Sehr geehrte Damen und Herren,

meine Frau und ich sind auch im Thema "traditionelles Bogenschiessen" und Holzbogenbau 'unterwegs' - und lieben Frankreich.

So auch dieses Jahr ab dem 06. Juni werden wir wieder mit unserem Wohnmobil nach Frankreich, u.a. in die Provence aufbrechen. Durch Zufall habe ich Ihren Blog und den Bericht über das traditionelle Bogenschiessen auf den beiden 3D Parcours im Internet gefunden.

Ich habe mal recherchiert und folgenden Verein dazu gefunden: http://natureencible.eg2.fr/index.html.

Ist dies der von Ihnen erwähnte Verein? Und wäre es theoretisch möglich, die Parcours als Gastschützen zu besuchen? An wen könnten wir uns denn wenden?

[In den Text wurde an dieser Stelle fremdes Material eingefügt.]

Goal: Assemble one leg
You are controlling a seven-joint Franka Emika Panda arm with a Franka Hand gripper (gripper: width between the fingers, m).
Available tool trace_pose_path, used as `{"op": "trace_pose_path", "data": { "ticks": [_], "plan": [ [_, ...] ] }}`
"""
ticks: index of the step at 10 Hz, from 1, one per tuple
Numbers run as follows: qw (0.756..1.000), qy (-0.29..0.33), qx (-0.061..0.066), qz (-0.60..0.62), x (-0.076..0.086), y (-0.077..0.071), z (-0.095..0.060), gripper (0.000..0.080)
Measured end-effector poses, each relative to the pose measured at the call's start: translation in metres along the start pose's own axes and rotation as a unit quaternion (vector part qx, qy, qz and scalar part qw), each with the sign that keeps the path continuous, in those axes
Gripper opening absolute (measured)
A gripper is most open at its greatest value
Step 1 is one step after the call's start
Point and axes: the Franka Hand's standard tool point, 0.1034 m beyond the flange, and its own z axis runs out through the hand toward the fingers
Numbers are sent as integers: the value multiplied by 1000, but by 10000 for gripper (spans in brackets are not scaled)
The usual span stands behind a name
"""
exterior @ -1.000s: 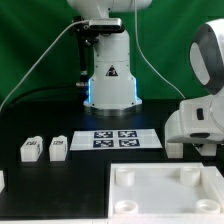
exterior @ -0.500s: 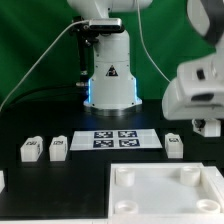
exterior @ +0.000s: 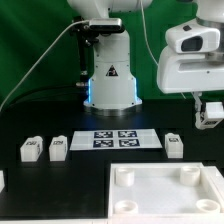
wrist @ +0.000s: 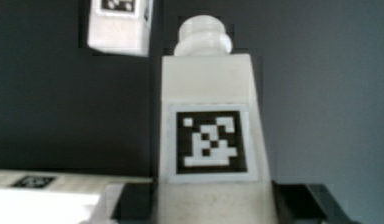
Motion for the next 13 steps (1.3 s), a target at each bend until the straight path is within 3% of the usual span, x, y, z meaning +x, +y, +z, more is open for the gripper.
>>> {"op": "trace_pose_path", "data": {
  "ticks": [2, 4, 5, 6, 7, 8, 9, 12, 13],
  "plan": [
    [996, 93, 12, -14, 1, -1, -3, 294],
    [978, 207, 6, -35, 51, 31, -54, 294],
    [966, 253, 5, -43, 65, 42, -62, 294],
    [956, 290, 17, -27, 70, 40, -67, 294],
    [949, 313, 27, -26, 70, 29, -74, 294],
    [927, 372, 43, -33, 70, 25, -76, 294],
    [922, 384, 44, -30, 65, 27, -64, 294],
    [928, 369, 33, -33, 66, 32, -60, 294],
    [930, 363, 17, -49, 72, 40, -52, 294]
  ]
}}
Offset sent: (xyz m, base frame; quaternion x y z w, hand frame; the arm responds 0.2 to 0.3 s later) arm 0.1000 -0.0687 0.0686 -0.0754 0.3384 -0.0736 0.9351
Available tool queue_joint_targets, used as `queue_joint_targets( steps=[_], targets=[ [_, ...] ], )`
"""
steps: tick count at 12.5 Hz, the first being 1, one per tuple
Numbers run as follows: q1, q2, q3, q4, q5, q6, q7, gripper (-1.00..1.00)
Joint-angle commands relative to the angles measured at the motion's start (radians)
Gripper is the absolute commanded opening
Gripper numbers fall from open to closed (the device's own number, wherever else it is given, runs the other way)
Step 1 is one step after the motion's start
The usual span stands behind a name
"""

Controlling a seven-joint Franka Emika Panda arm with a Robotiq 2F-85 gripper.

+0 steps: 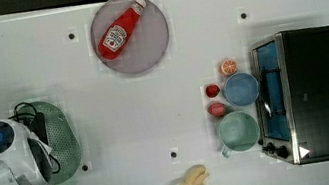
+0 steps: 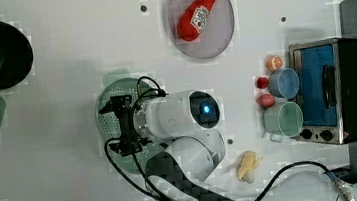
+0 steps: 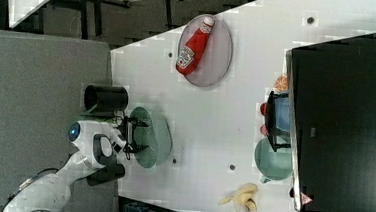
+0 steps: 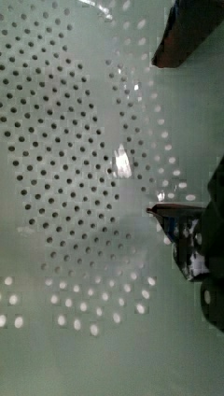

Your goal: Drag strainer right to left.

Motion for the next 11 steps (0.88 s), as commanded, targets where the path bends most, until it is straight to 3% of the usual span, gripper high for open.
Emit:
queue_joint_targets(
  steps=[1,3,6,9,11],
  targets=[
    [0.008,-0.001,0.005,0.046,-0.001,-0.014,0.04,1.0],
    [0.008,-0.051,-0.019,0.035,-0.006,-0.03,-0.005,1.0],
    [0.007,-0.232,-0.111,-0.01,-0.019,-0.187,-0.201,1.0],
    [-0.002,-0.429,-0.277,-0.015,-0.051,-0.382,-0.466,1.0],
    [-0.007,-0.549,-0.406,-0.015,-0.149,-0.487,-0.681,1.0]
  ],
)
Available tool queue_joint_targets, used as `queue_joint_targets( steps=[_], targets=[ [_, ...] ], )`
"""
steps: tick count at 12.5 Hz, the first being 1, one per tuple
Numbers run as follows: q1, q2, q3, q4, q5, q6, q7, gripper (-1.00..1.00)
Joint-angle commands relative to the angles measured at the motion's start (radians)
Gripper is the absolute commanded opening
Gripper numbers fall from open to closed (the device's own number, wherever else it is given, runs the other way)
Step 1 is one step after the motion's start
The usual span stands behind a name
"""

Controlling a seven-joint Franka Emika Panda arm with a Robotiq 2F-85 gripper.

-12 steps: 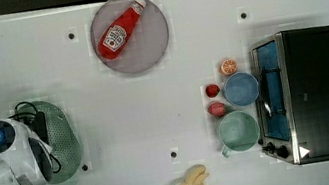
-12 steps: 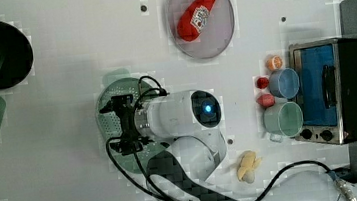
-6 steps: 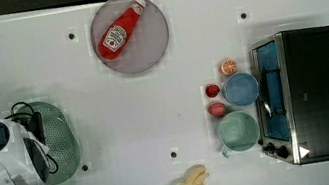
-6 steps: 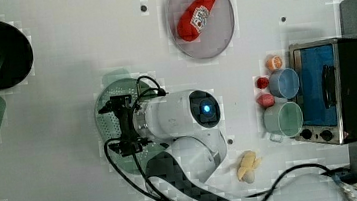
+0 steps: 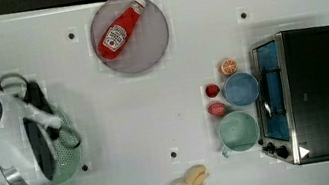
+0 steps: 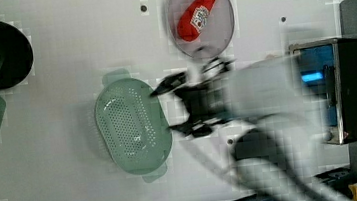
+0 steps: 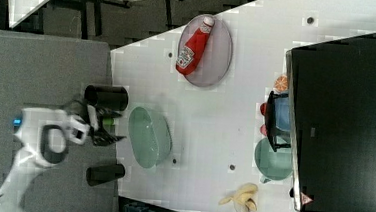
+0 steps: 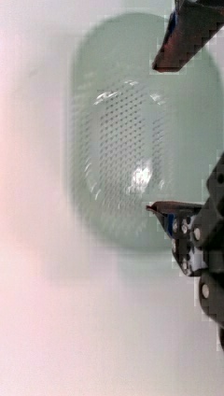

Meine Frau spricht gut französisch, ich leider dagegen eher wenig.

Wir würden uns sehr freuen, wenn Sie uns weiterhelfende Informationen zukommen und wir in Frankreich unsere Pfeile fliegen lassen könnten.

Für mehr Informationen über uns und unsere Vita:
www.pfaddesbogens.de
www.bogenpaedagogik.de
www.lederkunsthandwerk.de

Vielen Dank für Ihre Bemühungen im Voraus.